The Internal style sheet is defined within the head section.

<head>
< style type="text/css">
Your Style definitions go here
< /style>

< /head>

Example:

<head>
< style type="text/css">
Body {background-color: #3333FF; color: #000033;}
p {margin-left: 6px}
< /style>
< /head>

3. Create a separate style sheet file

Use for

This is the best method if you wish to control the design of more that one page.

Where to define

The style definitions are only written once and saved into a file. Each page that wishes to use that file places a link to the file in the HEAD section.
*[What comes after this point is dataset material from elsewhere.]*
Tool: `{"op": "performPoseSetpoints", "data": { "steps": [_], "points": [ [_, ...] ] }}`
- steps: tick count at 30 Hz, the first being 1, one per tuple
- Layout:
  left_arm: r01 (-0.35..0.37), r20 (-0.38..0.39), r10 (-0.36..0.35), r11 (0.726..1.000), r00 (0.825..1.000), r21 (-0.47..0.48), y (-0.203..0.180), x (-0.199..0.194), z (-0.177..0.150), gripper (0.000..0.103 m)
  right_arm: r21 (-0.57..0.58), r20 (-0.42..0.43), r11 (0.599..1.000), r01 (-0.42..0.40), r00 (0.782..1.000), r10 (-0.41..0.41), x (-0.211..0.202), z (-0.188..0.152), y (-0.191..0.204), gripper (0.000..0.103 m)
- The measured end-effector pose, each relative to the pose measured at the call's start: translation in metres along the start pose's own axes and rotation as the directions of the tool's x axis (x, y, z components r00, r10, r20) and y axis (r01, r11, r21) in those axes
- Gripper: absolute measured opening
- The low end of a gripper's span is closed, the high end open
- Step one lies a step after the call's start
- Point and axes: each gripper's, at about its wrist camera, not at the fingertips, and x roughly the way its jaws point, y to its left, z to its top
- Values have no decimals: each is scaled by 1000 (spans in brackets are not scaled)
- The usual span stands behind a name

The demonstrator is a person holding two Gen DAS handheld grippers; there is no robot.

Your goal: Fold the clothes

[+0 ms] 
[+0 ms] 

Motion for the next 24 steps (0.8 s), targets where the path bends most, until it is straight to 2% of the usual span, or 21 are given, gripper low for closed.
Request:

<head> Section of your pages

Link to the Style file with the <link> tag

Place the following link into the <head> section of your page, use the name you have selected for the CSS file in place of yourStyleFileName.css

<link rel="STYLESHEET" href="yourStyleFileName.css" type="text/css">

Note: The link tag does not have a closing tag in HTML

CSS external file

CSS files are ordinary text files and can be written in a simple text editor such as notepad. The file must be given the extension .css

Cascading

The term Cascading is used because more than 1 style sheet can be used on any particular page.

Order of precedence

If the same style is defined with different values in the different style sheets then the order of precedence is

Inline Style Sheets

Internal Style Sheets

The last External Style sheet moving in order to the first External Style Sheet linked in the head section,

BODY tag

The Body tag has properties and values that control the appearance of the page. The following code example code has the more popular properties and values

BODY {
font-family: Verdana, Arial, Helvetica, sans-serif;
font-size: 10pt;
background-color: #3333FF;
color: #000033;
}

font-family:

As stated earlier the font that is selected by you can not be used unless that font is on the users computer. Therefore only popular fonts should be used. As a safeguard more that 1 font can be defined. This allows alternative fonts to be stated, in case your first choice is unavailable on the users computer.

It is better to list more than 1 font to ensure that the user views your page as intended. The selection should end with a generic font e.g. serif, sans-serif, cursive, fantasy, or monospace.

Fonts with spaces in there names such as "Times New Roman" must be placed in quotes.